I have often admired the excellence of the Reformed Church Messenger...

Reformed Church Messenger

I have often admired the excellence of the Reformed Church Messenger and received the impression that it is delightfully broad in its vision, a very reliable informant, and withal tolerant toward other religions. Hence I am somewhat surprised to see in it an article from a contributor who refers to Christian Science as "one of the current religious fads."

Just why this contributor, in his article on "Exchanging Gods," should so refer to a world-wide religion which has successfully withstood every conceivable form of misrepresentation and attack, and classify it with spiritualism and atheism, and then say in the same sentence, "but I am not thinking of that group," is inexplicable, except only as the wish may be father to the thought.

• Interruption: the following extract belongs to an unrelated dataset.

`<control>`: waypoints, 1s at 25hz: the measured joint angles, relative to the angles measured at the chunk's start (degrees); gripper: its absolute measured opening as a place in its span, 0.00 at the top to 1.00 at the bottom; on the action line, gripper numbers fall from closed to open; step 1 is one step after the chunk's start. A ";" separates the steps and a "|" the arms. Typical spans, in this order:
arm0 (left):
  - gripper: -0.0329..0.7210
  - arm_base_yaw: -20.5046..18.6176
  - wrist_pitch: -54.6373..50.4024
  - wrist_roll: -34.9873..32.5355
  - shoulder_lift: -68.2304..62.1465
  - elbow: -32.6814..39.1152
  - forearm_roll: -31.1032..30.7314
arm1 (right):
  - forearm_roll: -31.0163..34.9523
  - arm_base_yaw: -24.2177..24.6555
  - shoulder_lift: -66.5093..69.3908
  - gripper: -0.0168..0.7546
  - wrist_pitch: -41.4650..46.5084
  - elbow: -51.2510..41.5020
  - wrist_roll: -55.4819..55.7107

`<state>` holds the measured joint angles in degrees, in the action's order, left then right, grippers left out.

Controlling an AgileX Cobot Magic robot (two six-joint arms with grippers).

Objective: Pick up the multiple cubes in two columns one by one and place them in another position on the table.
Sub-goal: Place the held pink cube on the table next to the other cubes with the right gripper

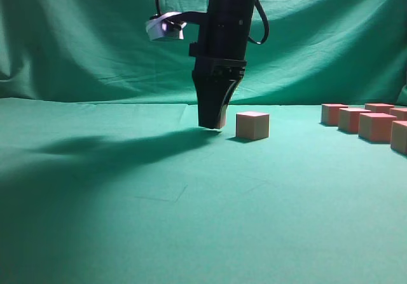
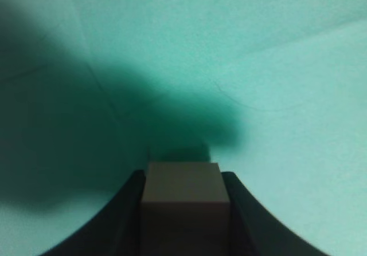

There is not the faintest possibility of refuting the spiritual and scientific basis of Christian Science by implying that it is a passing notion, hobby, whim, or craze, as the dictionaries define a fad. It takes but a careful examination of current press reports and progressive writings to show that today the teachings of the world, comprised in natural science, philosophy, theology, and even medicine, are converging with remarkable speed toward a common center. And at this center stands, modestly but firmly, the inspired teaching of Mary Baker Eddy, Discoverer and Founder of Christian Science, who states in Science and Health (p. 207): "There is but one primal cause. Therefore there can be no effect from any other cause, and there can be no reality in aught which does not proceed from this great and only cause."